Output the data in full and exactly as presented.

============================================================

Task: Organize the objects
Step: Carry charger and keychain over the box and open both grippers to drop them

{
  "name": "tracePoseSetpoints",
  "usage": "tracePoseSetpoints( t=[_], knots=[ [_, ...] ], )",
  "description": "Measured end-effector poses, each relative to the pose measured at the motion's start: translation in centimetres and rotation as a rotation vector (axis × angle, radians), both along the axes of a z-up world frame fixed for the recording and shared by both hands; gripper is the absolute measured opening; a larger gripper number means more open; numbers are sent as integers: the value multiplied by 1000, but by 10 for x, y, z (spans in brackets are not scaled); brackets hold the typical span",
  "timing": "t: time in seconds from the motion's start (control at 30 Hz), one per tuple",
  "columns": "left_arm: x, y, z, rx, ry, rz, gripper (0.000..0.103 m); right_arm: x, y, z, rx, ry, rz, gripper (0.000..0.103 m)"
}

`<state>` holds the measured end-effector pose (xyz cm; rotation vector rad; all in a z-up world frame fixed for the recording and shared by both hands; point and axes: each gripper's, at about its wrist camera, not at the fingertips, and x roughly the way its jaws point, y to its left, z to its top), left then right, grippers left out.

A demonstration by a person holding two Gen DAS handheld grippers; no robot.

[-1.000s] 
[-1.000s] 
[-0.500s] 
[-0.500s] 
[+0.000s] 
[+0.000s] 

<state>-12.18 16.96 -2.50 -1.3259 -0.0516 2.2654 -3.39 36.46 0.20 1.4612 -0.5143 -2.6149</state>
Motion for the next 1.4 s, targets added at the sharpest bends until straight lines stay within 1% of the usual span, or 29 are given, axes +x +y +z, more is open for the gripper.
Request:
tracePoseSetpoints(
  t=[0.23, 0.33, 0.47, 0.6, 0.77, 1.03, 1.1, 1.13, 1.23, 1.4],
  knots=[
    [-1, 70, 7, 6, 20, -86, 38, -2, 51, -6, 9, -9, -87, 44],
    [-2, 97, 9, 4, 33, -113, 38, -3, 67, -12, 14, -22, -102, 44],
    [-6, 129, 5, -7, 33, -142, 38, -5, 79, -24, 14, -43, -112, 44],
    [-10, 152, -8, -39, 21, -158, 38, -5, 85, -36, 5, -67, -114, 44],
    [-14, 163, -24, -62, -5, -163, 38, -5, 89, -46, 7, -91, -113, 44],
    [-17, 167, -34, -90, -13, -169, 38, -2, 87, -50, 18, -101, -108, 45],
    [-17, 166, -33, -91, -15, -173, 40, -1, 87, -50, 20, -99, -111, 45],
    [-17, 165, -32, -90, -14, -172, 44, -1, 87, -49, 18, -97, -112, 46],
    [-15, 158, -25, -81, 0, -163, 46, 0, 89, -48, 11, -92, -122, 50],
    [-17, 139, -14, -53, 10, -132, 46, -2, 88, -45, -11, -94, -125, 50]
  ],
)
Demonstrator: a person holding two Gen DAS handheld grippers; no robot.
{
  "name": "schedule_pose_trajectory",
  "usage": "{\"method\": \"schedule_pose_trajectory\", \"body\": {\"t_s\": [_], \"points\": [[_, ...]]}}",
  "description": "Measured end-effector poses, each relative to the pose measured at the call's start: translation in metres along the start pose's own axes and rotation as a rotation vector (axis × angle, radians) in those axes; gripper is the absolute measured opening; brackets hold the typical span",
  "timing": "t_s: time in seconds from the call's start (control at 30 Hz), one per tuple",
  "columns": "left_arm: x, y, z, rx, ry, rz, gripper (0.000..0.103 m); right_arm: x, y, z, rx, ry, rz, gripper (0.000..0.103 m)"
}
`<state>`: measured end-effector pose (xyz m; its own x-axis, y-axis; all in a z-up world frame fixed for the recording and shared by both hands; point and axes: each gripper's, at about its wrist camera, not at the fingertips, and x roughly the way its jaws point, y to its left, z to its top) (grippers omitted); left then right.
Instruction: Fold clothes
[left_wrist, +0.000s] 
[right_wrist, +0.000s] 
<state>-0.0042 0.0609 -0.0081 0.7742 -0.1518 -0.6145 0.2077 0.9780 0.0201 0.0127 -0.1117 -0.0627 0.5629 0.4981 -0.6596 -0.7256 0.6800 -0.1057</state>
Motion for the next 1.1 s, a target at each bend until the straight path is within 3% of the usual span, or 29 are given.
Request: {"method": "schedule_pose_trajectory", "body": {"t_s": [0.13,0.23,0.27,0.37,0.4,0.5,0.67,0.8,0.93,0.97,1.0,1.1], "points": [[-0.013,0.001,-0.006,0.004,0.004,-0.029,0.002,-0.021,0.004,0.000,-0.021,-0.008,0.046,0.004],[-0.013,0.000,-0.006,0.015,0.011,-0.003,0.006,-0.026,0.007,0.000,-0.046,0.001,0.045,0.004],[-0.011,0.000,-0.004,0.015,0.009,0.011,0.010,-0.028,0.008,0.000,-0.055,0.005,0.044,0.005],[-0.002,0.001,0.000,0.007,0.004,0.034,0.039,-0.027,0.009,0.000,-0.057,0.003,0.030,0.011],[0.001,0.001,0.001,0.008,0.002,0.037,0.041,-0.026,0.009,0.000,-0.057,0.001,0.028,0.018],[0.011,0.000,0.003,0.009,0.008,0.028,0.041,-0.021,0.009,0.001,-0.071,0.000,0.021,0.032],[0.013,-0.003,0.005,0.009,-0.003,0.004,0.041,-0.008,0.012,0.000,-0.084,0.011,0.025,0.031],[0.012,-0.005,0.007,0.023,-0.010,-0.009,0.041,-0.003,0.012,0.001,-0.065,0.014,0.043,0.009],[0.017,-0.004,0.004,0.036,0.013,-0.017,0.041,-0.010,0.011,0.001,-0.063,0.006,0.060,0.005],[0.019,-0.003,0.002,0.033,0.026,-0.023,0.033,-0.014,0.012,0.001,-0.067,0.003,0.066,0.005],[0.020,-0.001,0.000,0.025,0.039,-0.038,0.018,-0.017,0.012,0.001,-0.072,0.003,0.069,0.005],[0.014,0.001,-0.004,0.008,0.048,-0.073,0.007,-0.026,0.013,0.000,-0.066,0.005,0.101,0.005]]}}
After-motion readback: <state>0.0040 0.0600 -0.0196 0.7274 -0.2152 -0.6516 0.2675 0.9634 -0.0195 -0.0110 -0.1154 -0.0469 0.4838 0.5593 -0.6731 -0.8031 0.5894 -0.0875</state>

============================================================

== TASK ANSWER ==
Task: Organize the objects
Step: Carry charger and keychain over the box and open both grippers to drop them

{
  "name": "tracePoseSetpoints",
  "usage": "tracePoseSetpoints( t=[_], knots=[ [_, ...] ], )",
  "description": "Measured end-effector poses, each relative to the pose measured at the motion's start: translation in centimetres and rotation as a rotation vector (axis × angle, radians), both along the axes of a z-up world frame fixed for the recording and shared by both hands; gripper is the absolute measured opening; a larger gripper number means more open; numbers are sent as integers: the value multiplied by 1000, but by 10 for x, y, z (spans in brackets are not scaled); brackets hold the typical span",
  "timing": "t: time in seconds from the motion's start (control at 30 Hz), one per tuple",
  "columns": "left_arm: x, y, z, rx, ry, rz, gripper (0.000..0.103 m); right_arm: x, y, z, rx, ry, rz, gripper (0.000..0.103 m)"
}

`<state>` holds the measured end-effector pose (xyz cm; rotation vector rad; all in a z-up world frame fixed for the recording and shared by both hands; point and axes: each gripper's, at about its wrist camera, not at the fingertips, and x roughly the way its jaws point, y to its left, z to its top), left then right, grippers left out.

A demonstration by a person holding two Gen DAS handheld grippers; no robot.

[-1.000s] 
[-1.000s] 
[-0.500s] 
[-0.500s] 
[+0.000s] 
[+0.000s] 

<state>-12.18 16.96 -2.50 -1.3259 -0.0516 2.2654 -3.39 36.46 0.20 1.4612 -0.5143 -2.6149</state>
Motion for the next 1.4 s, targets added at the sharpest bends until straight lines stay within 1% of the usual span, or 29 are given, axes +x +y +z, more is open for the gripper.
Request:
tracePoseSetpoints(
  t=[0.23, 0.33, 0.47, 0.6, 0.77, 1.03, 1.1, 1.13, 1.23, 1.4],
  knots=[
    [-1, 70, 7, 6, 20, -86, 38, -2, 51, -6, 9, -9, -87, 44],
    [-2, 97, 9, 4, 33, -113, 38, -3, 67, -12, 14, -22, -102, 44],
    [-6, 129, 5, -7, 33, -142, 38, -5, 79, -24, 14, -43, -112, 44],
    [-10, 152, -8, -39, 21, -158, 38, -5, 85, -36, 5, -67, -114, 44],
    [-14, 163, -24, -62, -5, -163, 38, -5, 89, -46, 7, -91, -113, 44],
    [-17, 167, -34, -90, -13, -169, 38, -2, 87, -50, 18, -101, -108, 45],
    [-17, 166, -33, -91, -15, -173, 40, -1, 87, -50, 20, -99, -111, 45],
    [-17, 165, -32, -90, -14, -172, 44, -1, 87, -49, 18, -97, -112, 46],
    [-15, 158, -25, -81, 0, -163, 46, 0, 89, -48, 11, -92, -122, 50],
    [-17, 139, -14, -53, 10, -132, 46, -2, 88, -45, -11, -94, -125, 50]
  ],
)
Demonstrator: a person holding two Gen DAS handheld grippers; no robot.
{
  "name": "schedule_pose_trajectory",
  "usage": "{\"method\": \"schedule_pose_trajectory\", \"body\": {\"t_s\": [_], \"points\": [[_, ...]]}}",
  "description": "Measured end-effector poses, each relative to the pose measured at the call's start: translation in metres along the start pose's own axes and rotation as a rotation vector (axis × angle, radians) in those axes; gripper is the absolute measured opening; brackets hold the typical span",
  "timing": "t_s: time in seconds from the call's start (control at 30 Hz), one per tuple",
  "columns": "left_arm: x, y, z, rx, ry, rz, gripper (0.000..0.103 m); right_arm: x, y, z, rx, ry, rz, gripper (0.000..0.103 m)"
}
`<state>`: measured end-effector pose (xyz m; its own x-axis, y-axis; all in a z-up world frame fixed for the recording and shared by both hands; point and axes: each gripper's, at about its wrist camera, not at the fingertips, and x roughly the way its jaws point, y to its left, z to its top) (grippers omitted); left then right.
Instruction: Fold clothes
[left_wrist, +0.000s] 
[right_wrist, +0.000s] 
<state>-0.0042 0.0609 -0.0081 0.7742 -0.1518 -0.6145 0.2077 0.9780 0.0201 0.0127 -0.1117 -0.0627 0.5629 0.4981 -0.6596 -0.7256 0.6800 -0.1057</state>
Motion for the next 1.1 s, a target at each bend until the straight path is within 3% of the usual span, or 29 are given.
Request: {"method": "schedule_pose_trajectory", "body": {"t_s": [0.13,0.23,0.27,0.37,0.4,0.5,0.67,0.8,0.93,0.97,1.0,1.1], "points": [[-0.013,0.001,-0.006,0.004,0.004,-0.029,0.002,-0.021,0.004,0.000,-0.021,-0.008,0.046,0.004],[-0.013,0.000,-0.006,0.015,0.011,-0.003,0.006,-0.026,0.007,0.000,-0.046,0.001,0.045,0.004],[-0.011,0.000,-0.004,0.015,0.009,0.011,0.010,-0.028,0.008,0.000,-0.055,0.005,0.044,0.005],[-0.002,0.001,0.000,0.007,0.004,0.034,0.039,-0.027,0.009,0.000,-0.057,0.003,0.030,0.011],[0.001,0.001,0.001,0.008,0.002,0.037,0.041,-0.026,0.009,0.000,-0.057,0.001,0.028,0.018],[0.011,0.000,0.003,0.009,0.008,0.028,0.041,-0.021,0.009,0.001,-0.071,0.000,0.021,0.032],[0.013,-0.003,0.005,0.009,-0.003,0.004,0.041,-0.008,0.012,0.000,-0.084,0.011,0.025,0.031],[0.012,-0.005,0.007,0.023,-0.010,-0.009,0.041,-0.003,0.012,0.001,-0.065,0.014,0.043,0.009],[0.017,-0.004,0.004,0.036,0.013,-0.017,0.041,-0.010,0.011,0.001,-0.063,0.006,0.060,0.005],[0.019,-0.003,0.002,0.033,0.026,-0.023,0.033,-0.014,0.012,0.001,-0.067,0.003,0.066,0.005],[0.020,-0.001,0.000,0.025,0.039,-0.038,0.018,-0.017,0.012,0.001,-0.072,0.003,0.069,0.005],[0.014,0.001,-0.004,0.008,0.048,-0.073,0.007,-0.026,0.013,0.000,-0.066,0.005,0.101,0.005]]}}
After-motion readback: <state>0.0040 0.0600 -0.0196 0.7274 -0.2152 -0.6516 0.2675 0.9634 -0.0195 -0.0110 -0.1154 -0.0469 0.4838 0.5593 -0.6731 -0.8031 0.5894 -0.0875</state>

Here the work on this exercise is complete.